Essa, in particolare, considera scriminata la condotta dell’imprenditore esclusivamente nei marginali casi di straordinaria impossibilità della prestazione non imputabile al debitore, quali una rapina subita fuori dalla banca prima di adempiere, il 26 del mese di dicembre, l’obbligazione tributaria, o dei pagamenti all’erario che, sebbene non integrali, vengano effettuati con tutto il patrimonio non solo societario ma anche personale del soggetto.
Il tutto fermo restando la responsabilità tributaria e finanziaria di quest’ultimo, il quale vede assottigliarsi concretamente le possibilità di proseguire la propria attività di impresa.
Ciò posto, al netto del tentativo della proposta di riforma di mutare in punto di elemento soggettivo tali reati introducendo, in luogo del c.d. dolo generico, quello specifico di evadere l’obbligazione tributaria, è necessario soffermarsi sulla causa di non punibilità potenzialmente introdotta, inquadrabile tra quelle definite dalla dottrina in senso stretto ed introdotta, quindi, per ragioni di opportunità legislativa.
Opportunità evidentemente ragionevole per le ragioni suindicate e collimante con l’ispirazione di fondo del dettato costituzionale previsto dall’art. 41 Costituzione.
Tuttavia ciò che preoccupa è – come spesso purtroppo accade – la modalità tecnico-linguistica con cui il legislatore proponente pensa tale nuova esimente, in quanto non viene fatto alcun cenno all’ipotesi riflettuta alla base della stessa – la indicata crisi di liquidità – ma si usa una formula del tutto generica e mutuata dalla norma civilistica in tema di esenzione della responsabilità del debitore in materia di obbligazioni ai sensi dell’art. 1218 c.c.
Il rischio dovuto alla citata genericità è quello di abolire di fatto le fattispecie incriminatrici dichiarative ove tale esimente venga interpretata alla lettera (qualsiasi causa imprevedibile endogena o esogena all’impresa potrebbe escludere la punibilità), ovvero, come rischio più concreto, non applicare giammai la stessa alla luce dell’eccessivo margine interpretativo lasciato ai giudici, i quali potrebbero facilmente proseguire con la rigorosa esegesi restrittiva seguita fino ad oggi dalla Cassazione e condannare un imprenditore anche in casi di c.d. crisi di liquidità.

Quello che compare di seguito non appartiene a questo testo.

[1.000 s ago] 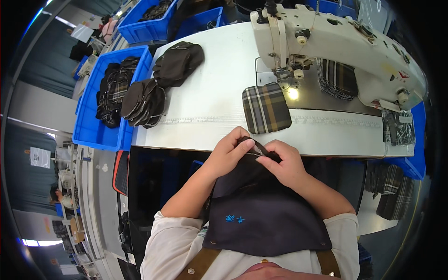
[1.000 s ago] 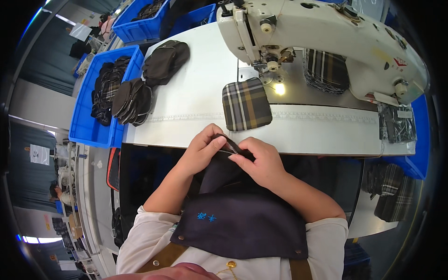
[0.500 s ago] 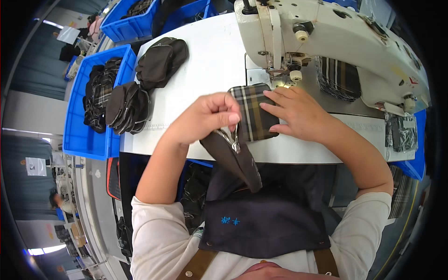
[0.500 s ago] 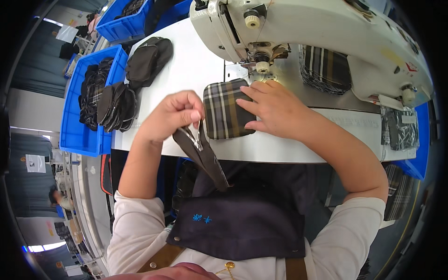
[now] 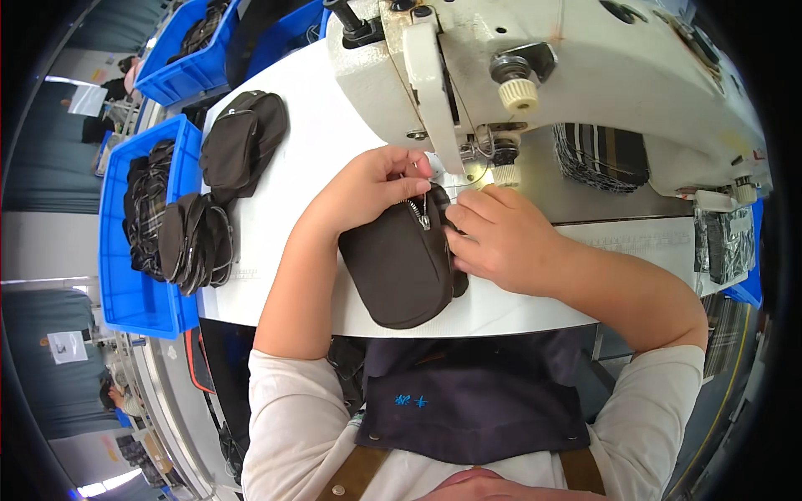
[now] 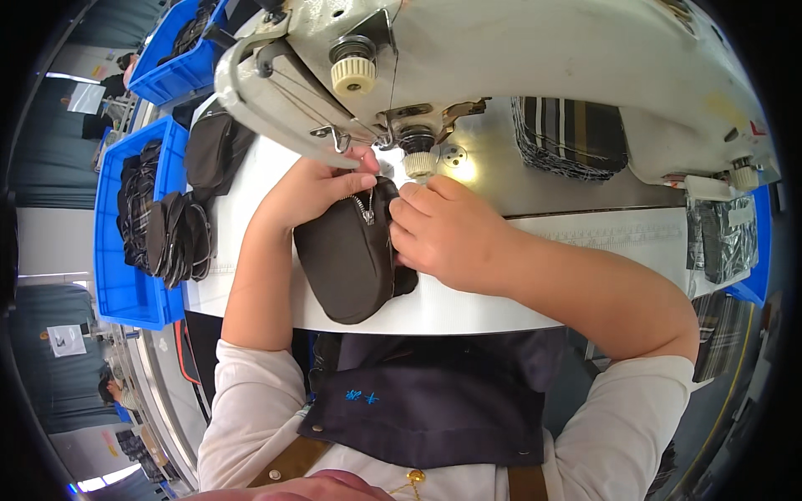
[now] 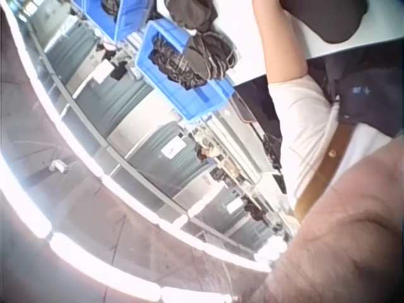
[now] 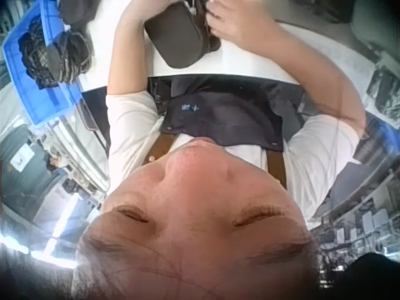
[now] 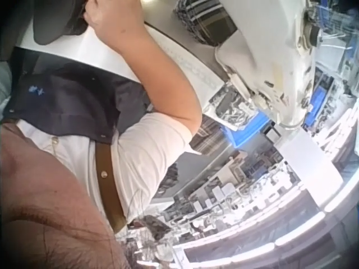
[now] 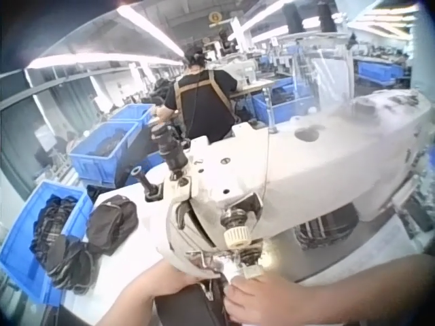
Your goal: Using an industrial sewing machine to sew the edges of a small brown leather pouch.
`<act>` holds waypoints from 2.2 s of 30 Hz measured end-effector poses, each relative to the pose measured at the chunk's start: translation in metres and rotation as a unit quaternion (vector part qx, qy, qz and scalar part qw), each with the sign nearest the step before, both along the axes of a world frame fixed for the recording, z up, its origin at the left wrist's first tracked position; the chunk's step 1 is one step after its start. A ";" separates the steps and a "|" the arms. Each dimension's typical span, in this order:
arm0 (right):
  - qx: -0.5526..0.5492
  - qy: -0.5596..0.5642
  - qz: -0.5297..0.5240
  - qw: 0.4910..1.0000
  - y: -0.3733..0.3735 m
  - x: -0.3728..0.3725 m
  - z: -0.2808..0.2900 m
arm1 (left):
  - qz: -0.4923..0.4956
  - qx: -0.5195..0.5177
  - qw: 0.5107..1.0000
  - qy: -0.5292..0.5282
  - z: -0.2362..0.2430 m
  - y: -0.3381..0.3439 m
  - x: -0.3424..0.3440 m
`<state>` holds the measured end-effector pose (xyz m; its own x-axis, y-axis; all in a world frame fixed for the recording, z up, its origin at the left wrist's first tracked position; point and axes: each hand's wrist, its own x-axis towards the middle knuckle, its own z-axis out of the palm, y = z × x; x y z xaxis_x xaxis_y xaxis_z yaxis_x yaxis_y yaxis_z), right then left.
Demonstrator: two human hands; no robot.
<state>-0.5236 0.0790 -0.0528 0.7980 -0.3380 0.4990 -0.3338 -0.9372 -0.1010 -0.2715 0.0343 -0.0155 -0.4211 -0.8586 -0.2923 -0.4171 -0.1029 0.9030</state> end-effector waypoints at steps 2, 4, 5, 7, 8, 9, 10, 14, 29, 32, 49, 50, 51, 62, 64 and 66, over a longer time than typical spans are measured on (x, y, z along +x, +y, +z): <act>-0.046 0.040 -0.024 0.998 -0.001 -0.004 0.007 | -0.001 -0.003 1.000 0.009 -0.001 0.000 0.002; -0.073 0.011 -0.022 0.997 -0.002 0.001 0.007 | -0.037 -0.011 0.999 0.021 0.001 -0.001 0.003; -0.101 -0.020 -0.023 0.994 -0.002 0.004 0.007 | -0.036 -0.010 0.999 0.022 0.001 -0.001 0.005; -0.139 -0.060 -0.007 0.988 0.000 0.012 0.007 | -0.040 0.014 0.997 0.057 0.002 0.000 0.008; -0.178 -0.101 0.009 0.979 0.002 0.015 0.007 | -0.038 0.014 0.997 0.059 0.005 0.001 0.009; -0.179 -0.102 0.029 0.978 0.004 0.014 0.007 | -0.039 0.030 0.996 0.080 0.011 0.003 0.010; -0.179 -0.101 0.032 0.978 0.004 0.013 0.008 | -0.041 0.045 0.993 0.100 0.015 0.005 0.011; -0.175 -0.110 0.078 0.975 0.004 0.011 0.011 | -0.065 0.058 0.984 0.156 0.019 0.010 0.019; -0.159 -0.106 0.131 0.973 0.010 0.009 0.015 | -0.142 0.077 0.982 0.103 0.023 0.010 0.028; -0.162 -0.101 0.127 0.973 0.009 0.006 0.015 | -0.198 0.086 0.972 0.099 0.027 0.012 0.026; -0.120 -0.106 0.109 0.981 0.002 -0.004 0.019 | -0.189 0.060 0.961 0.193 0.014 0.016 0.027; -0.106 -0.117 0.094 0.983 0.000 -0.004 0.018 | -0.190 0.060 0.961 0.193 0.015 0.017 0.028; -0.093 -0.128 0.080 0.984 0.000 -0.003 0.018 | -0.154 0.083 0.966 0.190 0.016 0.018 0.029; -0.108 -0.077 0.029 0.991 0.011 0.003 0.017 | -0.008 -0.264 0.947 -0.184 0.046 0.034 -0.009; -0.113 -0.044 0.012 0.993 0.009 0.004 0.013 | -0.016 -0.271 0.933 -0.237 0.032 0.027 -0.012; -0.071 0.030 0.026 0.997 0.008 0.004 0.009 | -0.032 -0.272 0.934 -0.230 0.012 0.023 -0.007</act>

Una soluzione a tale nodo gordiano, qualora il percorso legislativo dovesse proseguire, potrebbe essere quello di emendare la norma introducendo, quale esimente per tale stato di crisi, il c.d. onere di allegazione, già conosciuto in materia di confisca di prevenzione o allargata, consentendo all’imputato, e non all’accusa, di dimostrare nel corso del procedimento (anche in fase di indagine) la legittima causa di impedimento dovuto alla crisi di liquidità in atto che escluderebbe, conseguentemente, la responsabilità penale dell’imprenditore.